## Problem description
Look through the listing below, find every line with the string "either", and copy it.

## Material provided
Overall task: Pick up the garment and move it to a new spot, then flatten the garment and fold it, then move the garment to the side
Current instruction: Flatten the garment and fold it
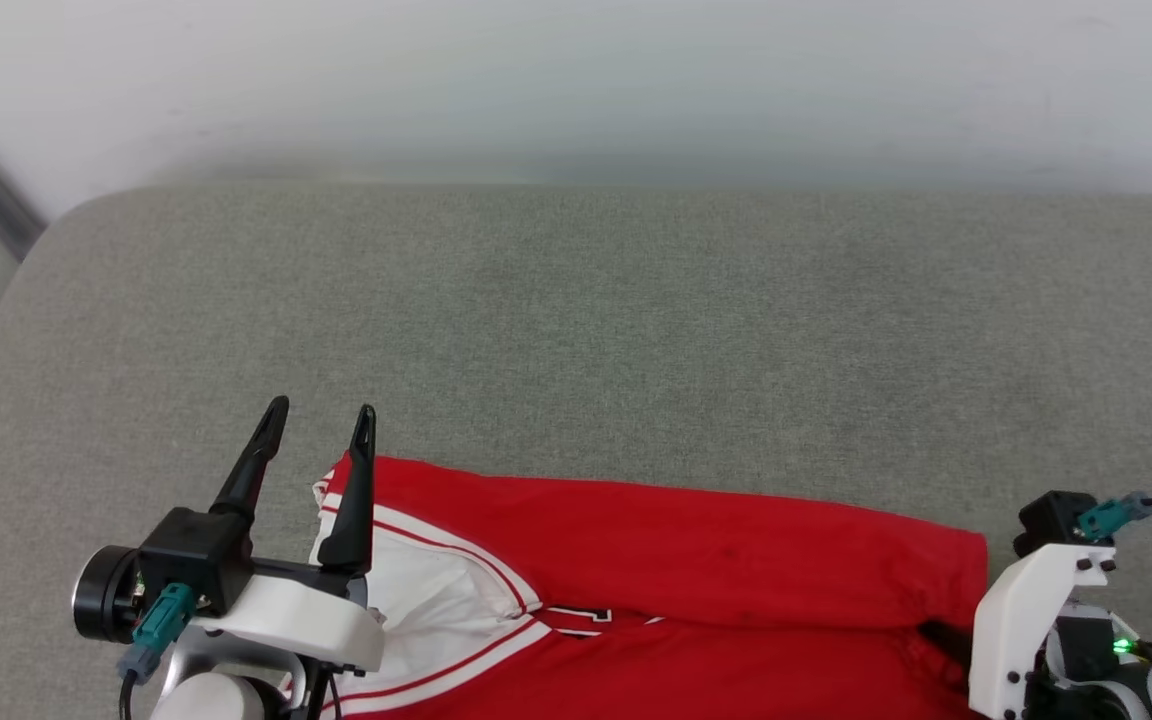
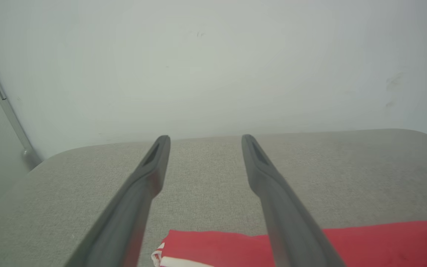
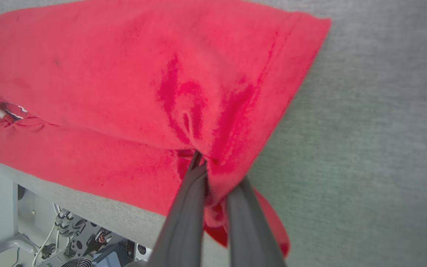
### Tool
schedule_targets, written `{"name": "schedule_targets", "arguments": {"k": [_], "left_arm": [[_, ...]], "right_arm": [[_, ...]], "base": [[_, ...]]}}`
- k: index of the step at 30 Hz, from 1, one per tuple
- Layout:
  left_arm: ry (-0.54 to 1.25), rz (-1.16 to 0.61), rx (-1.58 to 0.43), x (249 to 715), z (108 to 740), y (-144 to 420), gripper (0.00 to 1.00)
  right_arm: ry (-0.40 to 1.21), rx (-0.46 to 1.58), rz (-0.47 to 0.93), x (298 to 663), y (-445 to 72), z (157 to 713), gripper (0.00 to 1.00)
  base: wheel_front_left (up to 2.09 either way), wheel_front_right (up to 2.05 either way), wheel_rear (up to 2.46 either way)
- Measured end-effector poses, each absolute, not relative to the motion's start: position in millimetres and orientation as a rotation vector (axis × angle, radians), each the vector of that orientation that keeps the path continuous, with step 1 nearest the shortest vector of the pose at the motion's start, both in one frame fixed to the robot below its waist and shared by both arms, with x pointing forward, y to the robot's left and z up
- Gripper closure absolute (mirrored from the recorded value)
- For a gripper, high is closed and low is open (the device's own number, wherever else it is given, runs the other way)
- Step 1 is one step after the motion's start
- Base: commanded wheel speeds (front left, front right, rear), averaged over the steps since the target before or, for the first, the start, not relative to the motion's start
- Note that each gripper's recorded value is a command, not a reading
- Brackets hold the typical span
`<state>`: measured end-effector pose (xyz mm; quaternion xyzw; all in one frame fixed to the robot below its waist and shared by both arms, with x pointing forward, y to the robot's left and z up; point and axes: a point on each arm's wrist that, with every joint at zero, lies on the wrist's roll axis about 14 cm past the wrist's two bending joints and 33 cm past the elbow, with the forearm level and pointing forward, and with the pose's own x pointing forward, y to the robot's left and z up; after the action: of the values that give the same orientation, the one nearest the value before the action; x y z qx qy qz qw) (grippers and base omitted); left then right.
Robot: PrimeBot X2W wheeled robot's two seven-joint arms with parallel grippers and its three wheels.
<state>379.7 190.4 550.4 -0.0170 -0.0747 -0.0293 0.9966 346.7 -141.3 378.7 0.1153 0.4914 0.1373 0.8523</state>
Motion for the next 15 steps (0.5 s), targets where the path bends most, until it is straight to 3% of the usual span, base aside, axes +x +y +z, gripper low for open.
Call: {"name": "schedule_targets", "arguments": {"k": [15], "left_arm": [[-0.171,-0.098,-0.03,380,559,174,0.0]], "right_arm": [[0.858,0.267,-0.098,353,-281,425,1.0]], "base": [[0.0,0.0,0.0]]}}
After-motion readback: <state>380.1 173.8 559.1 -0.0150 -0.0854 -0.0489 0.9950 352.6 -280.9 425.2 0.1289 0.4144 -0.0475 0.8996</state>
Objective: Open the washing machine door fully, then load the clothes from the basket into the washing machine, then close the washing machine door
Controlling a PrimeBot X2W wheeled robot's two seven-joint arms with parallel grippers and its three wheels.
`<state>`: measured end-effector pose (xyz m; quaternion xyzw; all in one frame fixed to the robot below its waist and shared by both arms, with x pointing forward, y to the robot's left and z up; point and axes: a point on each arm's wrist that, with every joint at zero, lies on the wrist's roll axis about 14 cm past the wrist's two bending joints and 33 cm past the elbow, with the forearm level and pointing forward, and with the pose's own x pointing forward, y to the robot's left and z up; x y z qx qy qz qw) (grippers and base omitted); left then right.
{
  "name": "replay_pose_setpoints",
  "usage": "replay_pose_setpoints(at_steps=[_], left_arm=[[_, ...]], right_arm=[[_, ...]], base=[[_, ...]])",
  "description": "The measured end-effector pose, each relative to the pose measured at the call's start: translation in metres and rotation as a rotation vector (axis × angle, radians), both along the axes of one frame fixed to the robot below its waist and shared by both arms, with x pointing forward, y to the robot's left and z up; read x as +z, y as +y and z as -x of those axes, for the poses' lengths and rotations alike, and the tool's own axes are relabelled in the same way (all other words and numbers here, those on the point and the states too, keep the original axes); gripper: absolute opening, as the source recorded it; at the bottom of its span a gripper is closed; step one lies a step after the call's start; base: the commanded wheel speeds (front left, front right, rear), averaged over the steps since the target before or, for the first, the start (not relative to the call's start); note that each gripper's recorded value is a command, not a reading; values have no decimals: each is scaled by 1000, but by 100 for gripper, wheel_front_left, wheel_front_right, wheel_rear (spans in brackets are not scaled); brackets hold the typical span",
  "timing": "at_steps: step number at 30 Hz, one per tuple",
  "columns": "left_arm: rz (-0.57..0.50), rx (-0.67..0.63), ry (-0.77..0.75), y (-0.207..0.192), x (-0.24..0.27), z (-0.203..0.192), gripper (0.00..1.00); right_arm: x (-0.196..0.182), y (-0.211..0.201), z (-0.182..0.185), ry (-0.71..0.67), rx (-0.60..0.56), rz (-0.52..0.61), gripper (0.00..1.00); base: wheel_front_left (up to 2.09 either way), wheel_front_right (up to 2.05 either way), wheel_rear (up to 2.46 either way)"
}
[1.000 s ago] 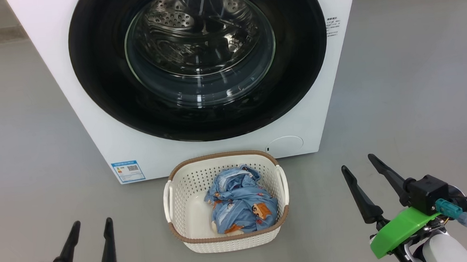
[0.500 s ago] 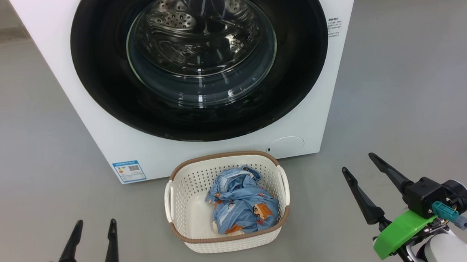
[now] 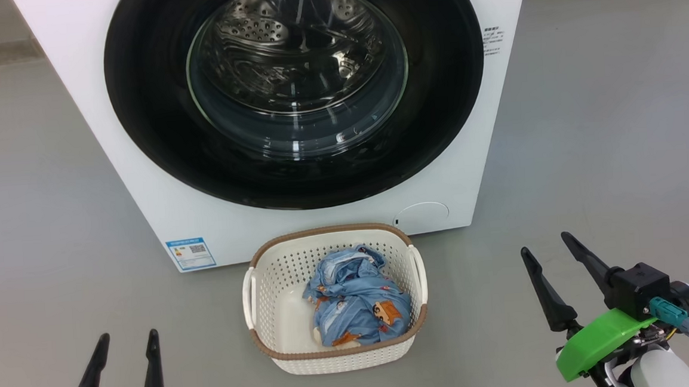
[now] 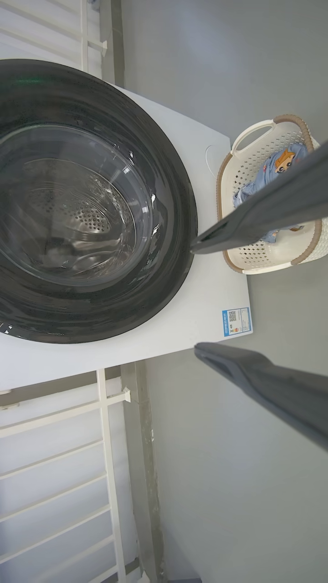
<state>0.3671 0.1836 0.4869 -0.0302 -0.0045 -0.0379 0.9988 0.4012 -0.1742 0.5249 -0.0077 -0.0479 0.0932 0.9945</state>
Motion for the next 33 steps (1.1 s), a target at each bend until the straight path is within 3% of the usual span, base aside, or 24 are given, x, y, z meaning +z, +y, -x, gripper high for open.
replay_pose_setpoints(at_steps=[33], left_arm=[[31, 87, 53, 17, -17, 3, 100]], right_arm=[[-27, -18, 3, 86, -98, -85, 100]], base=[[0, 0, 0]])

## Expected output
  base: wheel_front_left (up to 2.09 either way), wheel_front_right (up to 2.05 either way), wheel_rear (up to 2.46 either way)
  "columns": "left_arm: rz (-0.57..0.50), rx (-0.67..0.63), ry (-0.77..0.75), y (-0.207..0.192), x (-0.24..0.27), z (-0.203..0.192), gripper (0.00..1.00); right_arm: x (-0.196..0.182), y (-0.211..0.201), z (-0.182..0.185), ry (-0.71..0.67), rx (-0.60..0.56), rz (-0.52..0.61), gripper (0.00..1.00); base: wheel_front_left (up to 2.09 either way), wheel_front_right (up to 2.05 either way), wheel_rear (up to 2.46 either way)"

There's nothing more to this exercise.